2. The constant pressure printing mechanism of claim 1, further comprising a frame for said mechanism; said platen being supported by said frame; said actuating lever being supported by said frame for movement with respect to said frame.

3. The constant pressure printing mechanism of claim 2, wherein said actuating lever is pivotally supported by said frame for pivoting between the released and the squeezed positions thereof.

4. The constant pressure printing mechanism of any one of claims 1, 2 or 3, further comprising a return spring normally biasing said actuating lever toward the released position thereof.

5. The constant pressure printing mechanism of either of claims 1 or 3, further comprising cooperating abutting means on said printing lever and on said operating lever for normally abutting for halting pivoting, under the influence of said shock-absorbing means, of said printing lever, with respect to said operating lever, toward said platen beyond a predetermined relative pivot position between said printing lever and said operating lever.
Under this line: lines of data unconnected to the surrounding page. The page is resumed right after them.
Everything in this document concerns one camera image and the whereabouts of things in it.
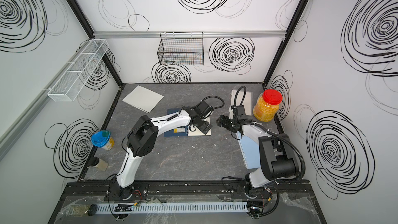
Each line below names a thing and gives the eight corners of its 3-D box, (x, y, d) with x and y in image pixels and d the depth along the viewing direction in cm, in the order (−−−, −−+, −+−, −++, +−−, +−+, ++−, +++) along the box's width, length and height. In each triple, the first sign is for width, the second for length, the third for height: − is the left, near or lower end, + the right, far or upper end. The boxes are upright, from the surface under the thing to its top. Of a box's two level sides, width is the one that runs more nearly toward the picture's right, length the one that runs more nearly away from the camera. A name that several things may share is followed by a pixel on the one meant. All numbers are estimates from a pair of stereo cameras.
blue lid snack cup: (104, 155, 87) (94, 148, 78) (99, 143, 91) (89, 135, 83) (117, 147, 90) (109, 139, 82) (112, 136, 94) (103, 127, 86)
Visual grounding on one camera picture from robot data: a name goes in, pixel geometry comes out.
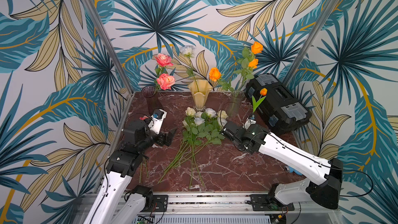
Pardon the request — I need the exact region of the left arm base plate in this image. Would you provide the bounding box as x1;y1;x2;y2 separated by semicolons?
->
141;195;169;213

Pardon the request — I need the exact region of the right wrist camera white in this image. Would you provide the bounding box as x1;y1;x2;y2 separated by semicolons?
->
243;116;257;130

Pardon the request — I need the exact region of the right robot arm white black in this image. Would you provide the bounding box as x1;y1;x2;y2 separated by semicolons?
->
221;122;343;209

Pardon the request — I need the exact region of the aluminium front rail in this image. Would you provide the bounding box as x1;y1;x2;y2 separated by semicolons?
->
73;192;343;224

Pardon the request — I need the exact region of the white rose bunch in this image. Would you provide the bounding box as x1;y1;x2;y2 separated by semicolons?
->
158;107;229;189

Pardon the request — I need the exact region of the cream yellow fluted vase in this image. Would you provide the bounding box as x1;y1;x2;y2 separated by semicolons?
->
188;79;212;110

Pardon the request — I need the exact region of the orange tulip bud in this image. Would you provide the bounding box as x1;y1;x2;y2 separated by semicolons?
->
251;88;268;114

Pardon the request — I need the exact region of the blue plastic tool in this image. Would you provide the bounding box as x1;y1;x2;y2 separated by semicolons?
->
287;167;303;176

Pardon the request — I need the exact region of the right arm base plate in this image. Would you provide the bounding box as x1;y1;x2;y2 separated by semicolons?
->
247;194;295;212

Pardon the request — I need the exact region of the dark purple glass vase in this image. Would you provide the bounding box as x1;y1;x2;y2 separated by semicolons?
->
141;86;163;114

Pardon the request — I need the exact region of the clear glass vase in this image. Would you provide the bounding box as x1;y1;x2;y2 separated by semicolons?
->
226;90;245;117

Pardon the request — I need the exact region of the black plastic toolbox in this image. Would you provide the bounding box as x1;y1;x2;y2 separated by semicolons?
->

6. The constant pressure printing mechanism of either of claims 1 or 3, wherein said shock-absorbing means comprises a tension spring between said printing lever and said operating lever and said tension spring being at that side of said pivot connection of those said levers which biases said printing lever toward said platen.
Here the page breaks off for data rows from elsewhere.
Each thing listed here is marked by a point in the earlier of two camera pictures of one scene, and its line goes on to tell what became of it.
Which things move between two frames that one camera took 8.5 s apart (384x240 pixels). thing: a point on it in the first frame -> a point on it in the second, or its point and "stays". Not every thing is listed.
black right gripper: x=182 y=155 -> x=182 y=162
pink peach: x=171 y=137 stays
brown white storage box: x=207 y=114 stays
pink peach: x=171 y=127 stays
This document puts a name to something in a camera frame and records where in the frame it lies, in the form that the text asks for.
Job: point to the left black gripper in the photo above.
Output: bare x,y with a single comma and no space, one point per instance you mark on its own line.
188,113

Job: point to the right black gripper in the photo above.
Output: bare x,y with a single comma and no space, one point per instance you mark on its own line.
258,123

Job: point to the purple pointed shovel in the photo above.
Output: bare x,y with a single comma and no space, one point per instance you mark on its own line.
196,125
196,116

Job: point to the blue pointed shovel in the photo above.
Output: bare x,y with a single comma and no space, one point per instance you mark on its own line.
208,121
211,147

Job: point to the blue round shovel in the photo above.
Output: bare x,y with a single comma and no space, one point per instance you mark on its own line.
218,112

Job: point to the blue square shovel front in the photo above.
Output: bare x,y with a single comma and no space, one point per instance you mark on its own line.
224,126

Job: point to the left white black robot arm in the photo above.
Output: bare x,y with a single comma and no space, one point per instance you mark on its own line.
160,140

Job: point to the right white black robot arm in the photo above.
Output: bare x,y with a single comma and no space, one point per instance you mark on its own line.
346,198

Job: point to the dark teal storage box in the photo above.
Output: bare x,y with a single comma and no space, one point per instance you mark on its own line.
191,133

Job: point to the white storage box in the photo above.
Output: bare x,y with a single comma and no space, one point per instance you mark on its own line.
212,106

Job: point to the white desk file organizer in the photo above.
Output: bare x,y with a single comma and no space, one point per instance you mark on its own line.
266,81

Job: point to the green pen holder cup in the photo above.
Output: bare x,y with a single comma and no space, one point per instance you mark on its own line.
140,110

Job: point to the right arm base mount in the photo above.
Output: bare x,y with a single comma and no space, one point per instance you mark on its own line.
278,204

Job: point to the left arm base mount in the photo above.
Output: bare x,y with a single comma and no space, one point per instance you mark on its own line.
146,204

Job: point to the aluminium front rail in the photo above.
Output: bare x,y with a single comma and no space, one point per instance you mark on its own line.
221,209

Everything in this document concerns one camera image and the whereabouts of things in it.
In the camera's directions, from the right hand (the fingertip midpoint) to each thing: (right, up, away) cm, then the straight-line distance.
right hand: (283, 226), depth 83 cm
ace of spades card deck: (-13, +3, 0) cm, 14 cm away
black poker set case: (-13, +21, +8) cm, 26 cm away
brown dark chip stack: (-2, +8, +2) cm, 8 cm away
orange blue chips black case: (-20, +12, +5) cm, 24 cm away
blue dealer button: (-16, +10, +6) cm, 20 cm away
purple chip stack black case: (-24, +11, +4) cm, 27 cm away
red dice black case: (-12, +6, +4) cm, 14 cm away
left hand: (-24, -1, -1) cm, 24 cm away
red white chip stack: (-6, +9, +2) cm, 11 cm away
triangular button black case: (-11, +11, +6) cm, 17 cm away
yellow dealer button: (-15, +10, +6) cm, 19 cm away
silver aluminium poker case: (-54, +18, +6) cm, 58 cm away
7. The constant pressure printing mechanism of either of claims 1 or 3, wherein said retaining means comprises a stop lever and stop lever biasing means for normally biasing said stop lever into a position to block pivoting of said operating lever, with respect to said printing lever, in the direction of motion of said actuating lever to the squeezed position thereof;

said platen including an actuating element positioned to be engaged by said stop lever when said printing lever passes over a preset position toward the printing position thereof;

said stop lever being so shaped and positioned and said actuating element of said platen being so placed that engagement therebetween moves said stop lever away from the position blocking the pivoting of said operating lever, with respect to said printing lever, in the direction of motion of said actuating lever to the squeezed position thereof.
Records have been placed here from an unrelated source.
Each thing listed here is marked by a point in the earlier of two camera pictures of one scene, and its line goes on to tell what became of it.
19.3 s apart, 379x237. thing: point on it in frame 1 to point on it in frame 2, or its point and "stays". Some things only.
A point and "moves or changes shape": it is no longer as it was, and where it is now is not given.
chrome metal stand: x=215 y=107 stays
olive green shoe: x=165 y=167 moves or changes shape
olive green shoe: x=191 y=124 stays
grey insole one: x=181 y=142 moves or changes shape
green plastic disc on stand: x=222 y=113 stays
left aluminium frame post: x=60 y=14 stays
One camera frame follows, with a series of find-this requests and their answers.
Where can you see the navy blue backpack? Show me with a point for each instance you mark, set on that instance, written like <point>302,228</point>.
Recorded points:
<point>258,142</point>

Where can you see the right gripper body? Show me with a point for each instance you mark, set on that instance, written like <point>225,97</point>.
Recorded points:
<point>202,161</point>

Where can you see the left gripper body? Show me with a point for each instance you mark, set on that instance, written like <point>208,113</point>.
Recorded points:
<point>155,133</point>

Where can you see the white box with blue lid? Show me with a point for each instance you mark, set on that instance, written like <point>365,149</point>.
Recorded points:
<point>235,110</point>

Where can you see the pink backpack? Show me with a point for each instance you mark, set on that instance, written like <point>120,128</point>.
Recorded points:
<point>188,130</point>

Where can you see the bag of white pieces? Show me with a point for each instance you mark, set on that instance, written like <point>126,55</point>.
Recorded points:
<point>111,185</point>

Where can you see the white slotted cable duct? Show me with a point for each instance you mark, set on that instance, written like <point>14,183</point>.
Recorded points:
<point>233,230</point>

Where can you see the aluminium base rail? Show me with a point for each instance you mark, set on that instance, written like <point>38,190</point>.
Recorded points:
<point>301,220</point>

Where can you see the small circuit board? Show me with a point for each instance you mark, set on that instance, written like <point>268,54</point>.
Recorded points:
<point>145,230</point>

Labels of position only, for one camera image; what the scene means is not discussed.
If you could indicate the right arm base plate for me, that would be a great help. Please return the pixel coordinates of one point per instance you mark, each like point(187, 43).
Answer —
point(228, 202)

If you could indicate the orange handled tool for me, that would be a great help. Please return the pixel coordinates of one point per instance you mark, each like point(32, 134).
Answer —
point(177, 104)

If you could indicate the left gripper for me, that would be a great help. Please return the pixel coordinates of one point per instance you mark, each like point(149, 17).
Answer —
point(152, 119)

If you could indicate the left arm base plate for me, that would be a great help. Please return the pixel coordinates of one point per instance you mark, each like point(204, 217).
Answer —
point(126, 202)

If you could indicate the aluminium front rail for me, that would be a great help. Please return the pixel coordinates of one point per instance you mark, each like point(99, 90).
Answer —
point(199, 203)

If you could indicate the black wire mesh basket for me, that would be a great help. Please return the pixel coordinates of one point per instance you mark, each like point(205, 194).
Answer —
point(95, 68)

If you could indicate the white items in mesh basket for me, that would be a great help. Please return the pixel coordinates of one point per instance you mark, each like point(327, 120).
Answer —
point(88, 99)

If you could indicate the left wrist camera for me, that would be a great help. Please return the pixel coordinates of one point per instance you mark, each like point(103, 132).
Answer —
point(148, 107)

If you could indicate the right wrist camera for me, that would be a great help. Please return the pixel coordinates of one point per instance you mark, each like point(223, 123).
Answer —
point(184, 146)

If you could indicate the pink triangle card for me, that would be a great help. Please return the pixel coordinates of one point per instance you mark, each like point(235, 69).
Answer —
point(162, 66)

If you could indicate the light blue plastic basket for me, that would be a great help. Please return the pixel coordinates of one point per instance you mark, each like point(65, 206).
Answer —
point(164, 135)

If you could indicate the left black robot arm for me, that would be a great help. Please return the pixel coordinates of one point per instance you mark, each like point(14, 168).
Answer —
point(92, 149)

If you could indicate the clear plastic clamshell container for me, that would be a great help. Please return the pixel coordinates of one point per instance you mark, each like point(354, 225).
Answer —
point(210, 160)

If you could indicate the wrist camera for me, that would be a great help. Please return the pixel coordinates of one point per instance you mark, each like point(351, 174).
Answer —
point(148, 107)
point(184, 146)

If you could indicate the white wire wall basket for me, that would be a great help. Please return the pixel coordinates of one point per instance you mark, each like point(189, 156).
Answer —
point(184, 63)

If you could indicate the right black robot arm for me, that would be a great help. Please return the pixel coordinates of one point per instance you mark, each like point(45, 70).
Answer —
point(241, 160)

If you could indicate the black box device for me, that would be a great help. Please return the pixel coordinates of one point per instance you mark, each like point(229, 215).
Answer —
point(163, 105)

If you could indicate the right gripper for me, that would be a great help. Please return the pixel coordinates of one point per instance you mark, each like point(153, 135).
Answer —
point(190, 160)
8. The constant pressure printing mechanism of claim 7, wherein said stop lever is attached to and moves along with said operating lever, but is movable with respect to said operating lever under the influence of said actuating element.

9. The constant pressure printing mechanism of claim 8, wherein said stop lever is pivotally attached to said operating lever and pivots between its positions.

10. The constant pressure printing mechanism of claim 7, wherein said actuating element comprises an actuating pin on said platen and said stop lever engaging said actuating pin.

11. The constant pressure printing mechanism of claim 7, further comprising cooperating abutting means on said printing lever and on said operating lever for normally abutting for halting pivoting, under the influence of said shock-absorbing means, of said printing lever, with respect to said operating lever, toward said platen beyond a predetermined relative pivot position between said printing lever and said operating lever.